Set down the first line below and each line after it, ending with the one that holds "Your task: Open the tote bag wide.". Pictures do not belong in the copy.

Given material
- - -
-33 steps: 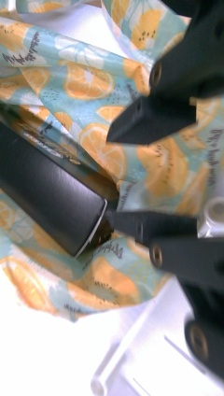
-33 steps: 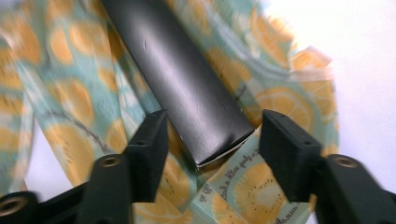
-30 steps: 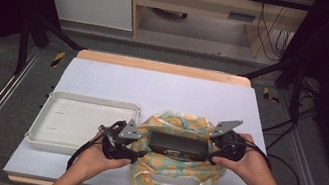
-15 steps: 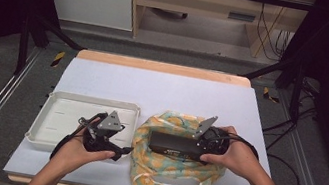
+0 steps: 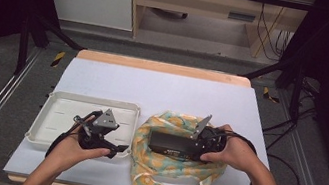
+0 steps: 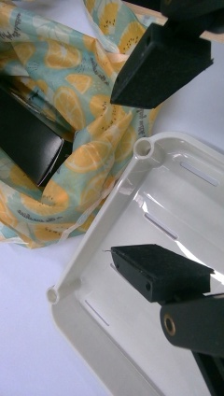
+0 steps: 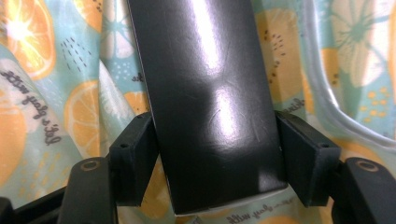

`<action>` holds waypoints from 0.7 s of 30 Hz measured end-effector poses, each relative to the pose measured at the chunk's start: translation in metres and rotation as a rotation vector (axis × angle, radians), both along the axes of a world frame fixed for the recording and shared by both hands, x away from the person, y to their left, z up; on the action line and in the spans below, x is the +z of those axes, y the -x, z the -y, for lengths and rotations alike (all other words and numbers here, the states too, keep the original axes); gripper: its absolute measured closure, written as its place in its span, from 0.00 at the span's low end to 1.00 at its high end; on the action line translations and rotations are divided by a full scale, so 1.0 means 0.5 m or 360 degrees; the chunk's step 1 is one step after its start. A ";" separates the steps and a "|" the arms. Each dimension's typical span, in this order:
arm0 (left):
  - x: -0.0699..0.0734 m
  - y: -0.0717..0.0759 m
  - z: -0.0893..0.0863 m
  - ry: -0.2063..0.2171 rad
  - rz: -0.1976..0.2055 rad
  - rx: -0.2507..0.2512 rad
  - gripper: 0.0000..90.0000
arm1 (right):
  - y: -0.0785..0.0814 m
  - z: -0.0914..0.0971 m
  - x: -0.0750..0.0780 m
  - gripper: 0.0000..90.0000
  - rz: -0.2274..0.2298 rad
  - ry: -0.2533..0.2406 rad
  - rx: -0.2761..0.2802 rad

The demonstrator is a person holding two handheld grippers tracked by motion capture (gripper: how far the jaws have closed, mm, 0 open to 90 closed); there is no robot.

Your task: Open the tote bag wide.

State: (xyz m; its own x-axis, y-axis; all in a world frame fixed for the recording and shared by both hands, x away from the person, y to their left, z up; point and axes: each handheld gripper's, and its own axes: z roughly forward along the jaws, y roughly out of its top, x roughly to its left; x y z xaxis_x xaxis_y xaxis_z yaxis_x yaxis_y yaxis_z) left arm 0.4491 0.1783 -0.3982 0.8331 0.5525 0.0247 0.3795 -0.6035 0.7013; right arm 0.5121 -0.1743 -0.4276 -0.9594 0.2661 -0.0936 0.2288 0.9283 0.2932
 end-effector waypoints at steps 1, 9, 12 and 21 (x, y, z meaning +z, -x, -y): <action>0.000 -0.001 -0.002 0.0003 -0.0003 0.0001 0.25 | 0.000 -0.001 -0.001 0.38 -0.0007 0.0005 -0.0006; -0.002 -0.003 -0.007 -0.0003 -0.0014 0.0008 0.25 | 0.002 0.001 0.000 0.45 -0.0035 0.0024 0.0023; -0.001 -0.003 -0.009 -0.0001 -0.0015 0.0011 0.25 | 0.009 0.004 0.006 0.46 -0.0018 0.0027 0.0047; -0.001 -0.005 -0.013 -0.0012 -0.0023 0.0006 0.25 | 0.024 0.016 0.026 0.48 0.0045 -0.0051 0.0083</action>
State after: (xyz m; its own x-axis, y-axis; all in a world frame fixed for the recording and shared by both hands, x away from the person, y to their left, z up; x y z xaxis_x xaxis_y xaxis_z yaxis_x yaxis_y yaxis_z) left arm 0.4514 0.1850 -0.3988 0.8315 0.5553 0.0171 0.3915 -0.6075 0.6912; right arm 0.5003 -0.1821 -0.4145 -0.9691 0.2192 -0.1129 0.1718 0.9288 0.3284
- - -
Task output
-33 steps: 
-33 steps: 
-30 steps: 
-15 steps: 
+0 steps: 
+0 steps: 
+0 steps: 

`<action>` holds waypoints from 0.7 s of 30 Hz measured end-effector poses, each relative to the pose measured at the chunk's start: translation in metres and rotation as a rotation vector (axis × angle, radians), both along the axes of a world frame fixed for the recording and shared by both hands, x away from the person, y to their left, z up; on the action line and in the spans below, x is the +z of those axes, y the -x, z the -y, for lengths and rotations alike (all other words and numbers here, the states too, keep the original axes); gripper: its absolute measured closure, written as its place in its span, from 0.00 at the span's low end to 1.00 at its high end; on the action line translations and rotations are divided by a full scale, so 1.0 means 0.5 m or 360 degrees; the chunk's step 1 is one step after its start. A ";" separates the steps and a "|" the arms. Each dimension's typical span, in this order:
arm0 (left):
  - x: -0.0699..0.0734 m
  - y: -0.0717..0.0759 m
  - z: -0.0893..0.0863 m
  - ry: -0.2063..0.2171 rad
  - rz: -0.1976..0.2055 rad
  - rx: -0.2507..0.2512 rad
  - gripper: 0.0000..90.0000
arm1 (right):
  - y: -0.0785..0.0814 m
  - z: -0.0914..0.0971 m
  - x: -0.0750..0.0780 m
  - gripper: 0.0000..90.0000
  - rz: -0.2274..0.2298 rad
  - ry: -0.2533..0.2406 rad
  - rx: -0.2761..0.2802 rad

The demonstrator is a person holding two handheld grippers tracked by motion capture (gripper: how far the jaws have closed, mm, 0 open to 90 closed); there is no robot.

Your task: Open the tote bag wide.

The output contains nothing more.